In this page, we provide benchmarks as much as possible to evaluate our pre-trained models. If not mentioned, all models are pre-trained on ImageNet-1k dataset.

### Classification

The classification benchmarks includes 4 downstream task datasets, **VOC**, **ImageNet**,  **iNaturalist2018** and **Places205**. If not specified, the results are Top-1 (%).

#### VOC SVM / Low-shot SVM

The **Best Layer** indicates that the best results are obtained from which layers feature map. For example, if the **Best Layer** is **feature3**, its best result is obtained from the second stage of ResNet (1 for stem layer, 2-5 for 4 stage layers).

Besides, k=1 to 96 indicates the hyper-parameter of Low-shot SVM.

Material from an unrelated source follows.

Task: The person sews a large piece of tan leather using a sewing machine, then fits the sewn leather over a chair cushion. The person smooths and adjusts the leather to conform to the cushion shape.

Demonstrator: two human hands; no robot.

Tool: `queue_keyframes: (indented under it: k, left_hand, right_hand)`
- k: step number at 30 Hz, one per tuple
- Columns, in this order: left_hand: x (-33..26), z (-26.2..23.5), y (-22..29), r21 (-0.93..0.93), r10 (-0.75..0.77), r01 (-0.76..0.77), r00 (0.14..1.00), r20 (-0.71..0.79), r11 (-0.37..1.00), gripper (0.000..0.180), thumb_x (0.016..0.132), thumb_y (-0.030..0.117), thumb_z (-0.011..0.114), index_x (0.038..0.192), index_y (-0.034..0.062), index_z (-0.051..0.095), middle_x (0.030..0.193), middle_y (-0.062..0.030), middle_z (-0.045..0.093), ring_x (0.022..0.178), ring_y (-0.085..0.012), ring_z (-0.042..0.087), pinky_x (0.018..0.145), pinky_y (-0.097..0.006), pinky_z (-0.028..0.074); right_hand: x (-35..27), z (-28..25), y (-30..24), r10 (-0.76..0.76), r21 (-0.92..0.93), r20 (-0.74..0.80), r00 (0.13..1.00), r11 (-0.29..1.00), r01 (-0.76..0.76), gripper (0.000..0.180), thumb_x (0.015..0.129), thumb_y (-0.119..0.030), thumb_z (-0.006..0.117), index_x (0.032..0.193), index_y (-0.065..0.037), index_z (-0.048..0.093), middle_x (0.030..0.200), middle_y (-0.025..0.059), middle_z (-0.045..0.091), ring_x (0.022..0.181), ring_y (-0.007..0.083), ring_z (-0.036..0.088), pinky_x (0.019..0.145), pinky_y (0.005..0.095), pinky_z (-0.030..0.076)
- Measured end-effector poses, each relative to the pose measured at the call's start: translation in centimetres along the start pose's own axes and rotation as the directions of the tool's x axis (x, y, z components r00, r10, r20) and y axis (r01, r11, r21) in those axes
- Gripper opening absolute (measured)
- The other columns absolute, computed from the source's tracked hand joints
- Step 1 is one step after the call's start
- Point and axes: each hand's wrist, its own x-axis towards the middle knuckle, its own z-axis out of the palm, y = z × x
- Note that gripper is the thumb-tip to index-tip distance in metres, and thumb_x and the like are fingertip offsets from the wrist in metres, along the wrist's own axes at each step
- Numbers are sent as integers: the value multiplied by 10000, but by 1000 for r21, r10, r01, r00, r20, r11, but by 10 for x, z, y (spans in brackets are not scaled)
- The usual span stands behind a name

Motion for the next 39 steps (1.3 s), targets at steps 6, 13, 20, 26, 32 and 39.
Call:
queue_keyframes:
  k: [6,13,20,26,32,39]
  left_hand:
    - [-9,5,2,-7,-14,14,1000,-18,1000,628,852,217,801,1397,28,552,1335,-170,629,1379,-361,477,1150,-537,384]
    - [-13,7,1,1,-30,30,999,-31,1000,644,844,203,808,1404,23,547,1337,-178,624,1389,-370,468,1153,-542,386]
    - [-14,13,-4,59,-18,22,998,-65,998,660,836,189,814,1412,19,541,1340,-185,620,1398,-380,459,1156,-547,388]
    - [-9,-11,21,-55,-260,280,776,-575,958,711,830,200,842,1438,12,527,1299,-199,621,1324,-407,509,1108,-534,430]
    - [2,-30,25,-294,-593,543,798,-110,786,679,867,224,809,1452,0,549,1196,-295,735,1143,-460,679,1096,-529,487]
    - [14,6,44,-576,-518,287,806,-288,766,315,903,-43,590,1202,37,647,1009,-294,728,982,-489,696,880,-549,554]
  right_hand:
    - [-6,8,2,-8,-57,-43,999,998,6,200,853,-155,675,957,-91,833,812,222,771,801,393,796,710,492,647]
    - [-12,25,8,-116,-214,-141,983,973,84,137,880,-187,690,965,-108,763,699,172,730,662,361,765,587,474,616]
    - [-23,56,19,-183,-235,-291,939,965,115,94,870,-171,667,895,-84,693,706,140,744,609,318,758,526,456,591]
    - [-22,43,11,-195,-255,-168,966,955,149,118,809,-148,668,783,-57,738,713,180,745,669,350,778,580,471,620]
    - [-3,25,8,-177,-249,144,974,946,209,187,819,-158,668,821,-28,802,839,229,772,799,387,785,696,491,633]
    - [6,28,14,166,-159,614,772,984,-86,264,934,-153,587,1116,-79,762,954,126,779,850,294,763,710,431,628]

| Self-Supervised Config                                                                                                                                                   | Best Layer | SVM   | k=1   | k=2   | k=4   | k=8   | k=16  | k=32  | k=64  | k=96  |
| ------------------------------------------------------------------------------------------------------------------------------------------------------------------------ | ---------- | ----- | ----- | ----- | ----- | ----- | ----- | ----- | ----- | ----- |
| [sobel_resnet50_8xb64-steplr-200e](https://github.com/open-mmlab/mmselfsup/blob/master/configs/selfsup/deepcluster/deepcluster-sobel_resnet50_8xb64-steplr-200e_in1k.py) | feature5   | 74.26 | 29.37 | 37.99 | 45.85 | 55.57 | 62.48 | 66.15 | 70.00 | 71.37 |

#### ImageNet Linear Evaluation

The **Feature1 - Feature5** don't have the GlobalAveragePooling, the feature map is pooled to the specific dimensions and then follows a Linear layer to do the classification. Please refer to [resnet50_mhead_linear-8xb32-steplr-90e_in1k](https://github.com/open-mmlab/mmselfsup/blob/master/configs/benchmarks/classification/imagenet/resnet50_mhead_linear-8xb32-steplr-90e_in1k.py) for details of config.

The **AvgPool** result is obtained from Linear Evaluation with GlobalAveragePooling. Please refer to [resnet50_linear-8xb32-steplr-100e_in1k](https://github.com/open-mmlab/mmselfsup/blob/master/configs/benchmarks/classification/imagenet/resnet50_linear-8xb32-steplr-100e_in1k.py) for details of config.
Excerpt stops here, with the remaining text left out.